Wer weiß,dass an den in Heiligendamm entwickelten Demonstrationsformen festgehalten werden muss, der muss sich konsequenterweise gegen das gesamte Arsenal juristischer und polizeilicher Repression wenden. Sonst kann er es gleich bei einer Voranmeldung beim “Aufstand der Anständigen” bewenden lassen.

Wie bei der Demonstration am Mittwoch vor dem Moabiter Knast mit Recht gesagt wurde: es darf jetzt nicht darum gehen, sich erst einmal beim Staat die Eintrittskarte zum Protestieren zu erbetteln, indem man “Gewalt in jeder Form, auch gegen Sachen” entschieden ablehnt, vor man bescheiden seinen juristischen Einwand äußert.

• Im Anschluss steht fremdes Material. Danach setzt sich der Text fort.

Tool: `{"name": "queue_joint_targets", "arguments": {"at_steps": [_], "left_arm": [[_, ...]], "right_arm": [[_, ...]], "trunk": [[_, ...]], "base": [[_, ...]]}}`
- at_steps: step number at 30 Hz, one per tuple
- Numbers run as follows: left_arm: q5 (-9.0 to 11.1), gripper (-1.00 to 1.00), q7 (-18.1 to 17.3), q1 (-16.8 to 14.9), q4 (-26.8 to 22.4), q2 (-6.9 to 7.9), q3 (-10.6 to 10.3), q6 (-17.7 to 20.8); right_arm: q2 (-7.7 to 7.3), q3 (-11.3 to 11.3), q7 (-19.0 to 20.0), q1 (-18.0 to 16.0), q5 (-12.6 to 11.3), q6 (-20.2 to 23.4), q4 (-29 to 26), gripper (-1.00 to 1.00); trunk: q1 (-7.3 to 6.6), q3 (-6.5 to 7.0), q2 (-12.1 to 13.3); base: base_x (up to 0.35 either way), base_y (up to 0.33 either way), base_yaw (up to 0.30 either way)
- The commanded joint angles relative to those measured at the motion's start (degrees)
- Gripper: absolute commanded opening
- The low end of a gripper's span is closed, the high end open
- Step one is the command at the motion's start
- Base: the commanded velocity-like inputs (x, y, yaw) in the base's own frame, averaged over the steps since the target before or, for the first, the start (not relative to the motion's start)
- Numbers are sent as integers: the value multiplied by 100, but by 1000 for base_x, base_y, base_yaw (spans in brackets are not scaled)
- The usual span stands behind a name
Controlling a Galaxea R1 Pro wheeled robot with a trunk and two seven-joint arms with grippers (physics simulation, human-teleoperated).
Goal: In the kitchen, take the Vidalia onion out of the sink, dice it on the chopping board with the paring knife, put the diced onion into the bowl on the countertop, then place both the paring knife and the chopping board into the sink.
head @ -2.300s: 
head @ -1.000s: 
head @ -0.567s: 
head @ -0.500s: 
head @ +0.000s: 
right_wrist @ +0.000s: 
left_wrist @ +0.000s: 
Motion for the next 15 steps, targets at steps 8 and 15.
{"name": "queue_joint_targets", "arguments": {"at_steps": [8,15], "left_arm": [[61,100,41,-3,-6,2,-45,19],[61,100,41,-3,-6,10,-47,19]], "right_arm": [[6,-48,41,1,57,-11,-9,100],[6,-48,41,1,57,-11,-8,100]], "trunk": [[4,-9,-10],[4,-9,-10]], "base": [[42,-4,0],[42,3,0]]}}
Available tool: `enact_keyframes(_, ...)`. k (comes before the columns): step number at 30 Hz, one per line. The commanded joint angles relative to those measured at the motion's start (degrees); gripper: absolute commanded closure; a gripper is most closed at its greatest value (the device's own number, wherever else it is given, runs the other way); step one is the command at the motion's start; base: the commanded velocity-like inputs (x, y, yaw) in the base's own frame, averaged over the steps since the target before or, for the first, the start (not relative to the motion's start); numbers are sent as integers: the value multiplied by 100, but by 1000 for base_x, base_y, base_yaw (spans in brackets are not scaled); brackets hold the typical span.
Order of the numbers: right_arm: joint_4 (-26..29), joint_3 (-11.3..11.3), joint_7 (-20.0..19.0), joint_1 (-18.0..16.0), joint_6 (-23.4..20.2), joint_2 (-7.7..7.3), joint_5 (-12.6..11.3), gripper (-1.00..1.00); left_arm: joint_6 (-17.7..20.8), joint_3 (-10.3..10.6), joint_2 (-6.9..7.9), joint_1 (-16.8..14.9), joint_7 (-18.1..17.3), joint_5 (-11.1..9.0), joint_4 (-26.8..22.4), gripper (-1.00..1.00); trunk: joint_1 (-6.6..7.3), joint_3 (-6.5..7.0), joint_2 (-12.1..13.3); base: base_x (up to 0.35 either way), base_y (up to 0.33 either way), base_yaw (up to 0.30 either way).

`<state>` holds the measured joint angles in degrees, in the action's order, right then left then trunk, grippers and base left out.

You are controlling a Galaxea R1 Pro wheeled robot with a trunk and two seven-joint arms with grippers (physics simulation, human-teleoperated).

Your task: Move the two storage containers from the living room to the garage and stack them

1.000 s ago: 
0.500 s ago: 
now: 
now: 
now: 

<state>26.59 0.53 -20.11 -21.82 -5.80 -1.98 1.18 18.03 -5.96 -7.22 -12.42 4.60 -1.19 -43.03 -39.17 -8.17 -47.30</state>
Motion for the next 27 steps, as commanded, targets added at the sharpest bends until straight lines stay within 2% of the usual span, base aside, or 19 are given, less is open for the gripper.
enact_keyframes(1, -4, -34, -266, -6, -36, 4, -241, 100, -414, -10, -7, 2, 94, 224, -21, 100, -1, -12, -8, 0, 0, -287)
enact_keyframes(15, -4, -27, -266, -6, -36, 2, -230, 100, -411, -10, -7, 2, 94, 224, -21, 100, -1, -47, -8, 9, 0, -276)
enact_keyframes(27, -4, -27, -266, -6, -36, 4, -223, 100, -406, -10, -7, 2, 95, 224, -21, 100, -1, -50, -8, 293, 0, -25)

Die Frage, wie man dem Einsatz der neuen Wehrmacht in aller Welt, vor allem in Afghanistan, am wirksamsten schadet- ihr so umfassend wie nötig entgegentritt- muss strikt intern beantwortet werden. Sie geht den Staat nichts an.

Gerade deshalb ist jede Distanzierung innerhalb der gegenwärtigen Kampagne gefährlich. Es geht um gemeinsame Bemühung um Entwaffnung sämtlicher Tendenzen des Staates, mit denen er alle Widerständigen bedroht, seien es polizeilich-juristische, seien es die Waffen im eigentlichen Sinn selbst: sie müssen ihm aus der Hand geschlagen werden.

Das wird nicht schnell geschehen. Aber daran muss als Minimum festgehalten werden.